Any chance you are coming by Wyoming anytime soon?  I'd like a rematch up here where the air is thin.   And to be nice I'll sic the five guys from our studio who are better fighters than me on you first, I need to wear you down a bit.  So when are you coming out? 

Lamont


----------



## Sam (Apr 6, 2005)

Blindside said:
			
		

> I suggest you purchase a copy of Bob Whites sparring tape and since I think you said you were a gymnast and flexible, Bill Wallace's wouldn't be to bad either.
> Lamont


where would I get these?

and yeah, I was the ex-gymanst with more flexibility than most


----------



## CaffeineKing (Apr 6, 2005)

Heya. Getting a feel of how everybody else does it will be really useful, I'm sure. Different heights, different reaches, favourite moves - everybody has them even if they think they don't. After a while, you may even see them coming! ;-)


----------



## MJS (Apr 6, 2005)

Thats Awesome Samantha!!! I like the idea that your inst. does some one on one lessons prior to jumping right into the ring.  Its definately key to get the basics down first.  Have a great time, but just like I tell people doing their first tournament, is to use all of your sparring matches as a learning experience to grow. 

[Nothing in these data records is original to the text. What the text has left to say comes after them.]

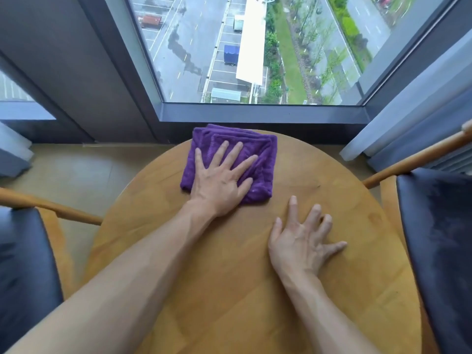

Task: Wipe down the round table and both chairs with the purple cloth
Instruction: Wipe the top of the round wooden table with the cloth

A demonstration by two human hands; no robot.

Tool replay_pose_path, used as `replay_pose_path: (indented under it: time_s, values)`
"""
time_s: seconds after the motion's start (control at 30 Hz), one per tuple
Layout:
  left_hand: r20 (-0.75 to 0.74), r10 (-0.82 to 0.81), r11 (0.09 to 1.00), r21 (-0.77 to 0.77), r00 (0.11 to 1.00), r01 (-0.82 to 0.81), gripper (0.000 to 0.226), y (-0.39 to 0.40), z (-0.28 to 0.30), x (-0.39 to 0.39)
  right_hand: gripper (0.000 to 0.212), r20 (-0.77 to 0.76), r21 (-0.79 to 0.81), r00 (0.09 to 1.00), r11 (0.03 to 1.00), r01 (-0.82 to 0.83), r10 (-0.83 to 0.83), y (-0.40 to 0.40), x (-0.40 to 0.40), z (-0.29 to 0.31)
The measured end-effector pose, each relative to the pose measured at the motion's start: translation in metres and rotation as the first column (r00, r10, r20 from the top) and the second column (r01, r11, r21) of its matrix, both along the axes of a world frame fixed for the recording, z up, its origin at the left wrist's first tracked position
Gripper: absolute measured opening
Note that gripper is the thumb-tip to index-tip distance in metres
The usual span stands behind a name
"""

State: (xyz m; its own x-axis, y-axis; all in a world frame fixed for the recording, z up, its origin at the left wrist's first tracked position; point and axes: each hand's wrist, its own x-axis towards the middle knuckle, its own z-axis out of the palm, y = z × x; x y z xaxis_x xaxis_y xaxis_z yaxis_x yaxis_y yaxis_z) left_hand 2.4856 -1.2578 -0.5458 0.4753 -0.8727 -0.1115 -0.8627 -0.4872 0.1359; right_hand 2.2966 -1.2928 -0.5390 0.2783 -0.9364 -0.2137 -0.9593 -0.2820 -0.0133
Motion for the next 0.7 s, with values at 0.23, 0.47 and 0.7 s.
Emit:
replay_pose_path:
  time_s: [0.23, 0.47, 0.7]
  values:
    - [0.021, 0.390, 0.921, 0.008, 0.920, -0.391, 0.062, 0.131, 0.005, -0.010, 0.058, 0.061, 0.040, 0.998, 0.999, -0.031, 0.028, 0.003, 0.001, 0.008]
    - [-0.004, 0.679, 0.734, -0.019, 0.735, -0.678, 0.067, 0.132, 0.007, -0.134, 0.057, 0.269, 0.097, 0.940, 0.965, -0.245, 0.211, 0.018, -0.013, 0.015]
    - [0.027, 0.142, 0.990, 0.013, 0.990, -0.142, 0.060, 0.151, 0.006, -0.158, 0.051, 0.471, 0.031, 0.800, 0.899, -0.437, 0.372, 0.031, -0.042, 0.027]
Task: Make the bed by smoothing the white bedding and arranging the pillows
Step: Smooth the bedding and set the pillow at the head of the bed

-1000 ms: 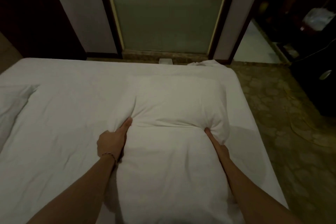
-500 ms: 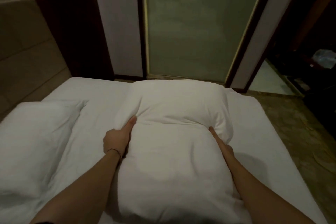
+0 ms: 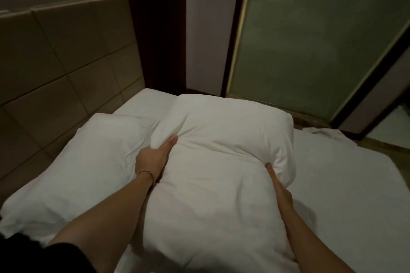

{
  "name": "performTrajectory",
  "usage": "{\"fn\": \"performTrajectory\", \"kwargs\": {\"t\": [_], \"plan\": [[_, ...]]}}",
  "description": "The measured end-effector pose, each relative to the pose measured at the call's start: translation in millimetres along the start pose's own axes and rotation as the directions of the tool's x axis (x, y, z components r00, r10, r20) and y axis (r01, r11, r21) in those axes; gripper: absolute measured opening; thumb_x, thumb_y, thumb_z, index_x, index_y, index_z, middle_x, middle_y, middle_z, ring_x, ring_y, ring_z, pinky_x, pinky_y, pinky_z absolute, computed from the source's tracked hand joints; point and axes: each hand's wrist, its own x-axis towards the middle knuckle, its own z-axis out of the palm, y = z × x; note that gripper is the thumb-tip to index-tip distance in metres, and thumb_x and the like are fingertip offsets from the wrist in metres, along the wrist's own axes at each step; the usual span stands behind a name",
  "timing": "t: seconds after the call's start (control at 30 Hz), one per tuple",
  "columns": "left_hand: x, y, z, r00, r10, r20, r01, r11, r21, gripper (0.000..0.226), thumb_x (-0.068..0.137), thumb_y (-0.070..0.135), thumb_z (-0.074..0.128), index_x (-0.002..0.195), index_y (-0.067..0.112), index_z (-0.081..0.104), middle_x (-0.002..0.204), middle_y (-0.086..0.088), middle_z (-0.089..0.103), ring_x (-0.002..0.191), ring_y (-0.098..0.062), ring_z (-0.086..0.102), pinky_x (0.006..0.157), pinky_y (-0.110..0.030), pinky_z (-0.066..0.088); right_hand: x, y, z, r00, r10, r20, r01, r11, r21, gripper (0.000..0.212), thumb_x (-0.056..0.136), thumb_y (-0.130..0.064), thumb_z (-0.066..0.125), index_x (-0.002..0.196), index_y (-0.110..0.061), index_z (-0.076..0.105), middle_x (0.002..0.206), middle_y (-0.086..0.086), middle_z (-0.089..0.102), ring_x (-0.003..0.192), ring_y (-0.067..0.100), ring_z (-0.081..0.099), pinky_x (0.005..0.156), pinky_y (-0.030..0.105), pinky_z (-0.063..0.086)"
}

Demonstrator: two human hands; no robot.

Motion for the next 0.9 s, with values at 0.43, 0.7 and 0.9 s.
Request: {"fn": "performTrajectory", "kwargs": {"t": [0.43, 0.7, 0.9], "plan": [[182, -21, -17, 0.997, -0.068, -0.048, 0.068, 0.998, 0.008, 0.092, 0.038, 0.097, 0.066, 0.082, 0.017, 0.072, 0.085, -0.001, 0.072, 0.082, -0.023, 0.066, 0.084, -0.039, 0.056, 61, -21, 172, 0.999, -0.032, -0.029, 0.03, 0.997, -0.069, 0.115, 0.06, -0.082, 0.069, 0.142, -0.006, 0.044, 0.14, 0.017, 0.052, 0.123, 0.035, 0.053, 0.102, 0.042, 0.042], [273, -96, 9, 0.974, -0.171, 0.152, 0.156, 0.982, 0.103, 0.116, 0.048, 0.091, 0.069, 0.127, 0.007, 0.058, 0.127, -0.01, 0.063, 0.115, -0.03, 0.059, 0.099, -0.036, 0.046, 107, 28, 220, 0.995, 0.06, -0.078, -0.073, 0.98, -0.185, 0.139, 0.043, -0.1, 0.057, 0.148, -0.011, 0.039, 0.143, 0.015, 0.052, 0.125, 0.033, 0.053, 0.108, 0.045, 0.042], [281, -73, 36, 0.971, 0.21, 0.112, -0.233, 0.937, 0.261, 0.107, 0.063, 0.09, 0.056, 0.144, 0.024, 0.034, 0.146, -0.008, 0.036, 0.137, -0.031, 0.03, 0.111, -0.052, 0.031, 100, 15, 237, 0.944, -0.223, -0.243, 0.094, 0.888, -0.451, 0.112, 0.069, -0.093, 0.032, 0.15, -0.015, 0.033, 0.153, 0.018, 0.035, 0.137, 0.036, 0.039, 0.115, 0.049, 0.029]]}}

Good luck and have fun!!! :ultracool 

Mike


----------



## Blindside (Apr 6, 2005)

> where would I get these?



The Bob White videos are available here or over at www.kenponet.com in the Mall.  

The Bill Wallace tapes are available at any number of online shopping sites, just google "Bill wallace sparring."

Lamont


----------



## Sam (Apr 8, 2005)

It was really fun - faster than I expected.

(it doesnt look that fast when your watching, that's for sure)

I was getting slightly frusterated with Dave, one of the instructors. I would do something poorly and he'd say "it's okay". It's my first sparring class, I don't have a problem with the fact I suck, I expect to suck for a little while. Don't lie to me, tell me how to fix it! I understand why he was doing it but it pissed me off.

I mentioned it to him after class but I don't think he'll stop. Oh well. 

I had a lot of fun, and can't wait til saturday when I can try again.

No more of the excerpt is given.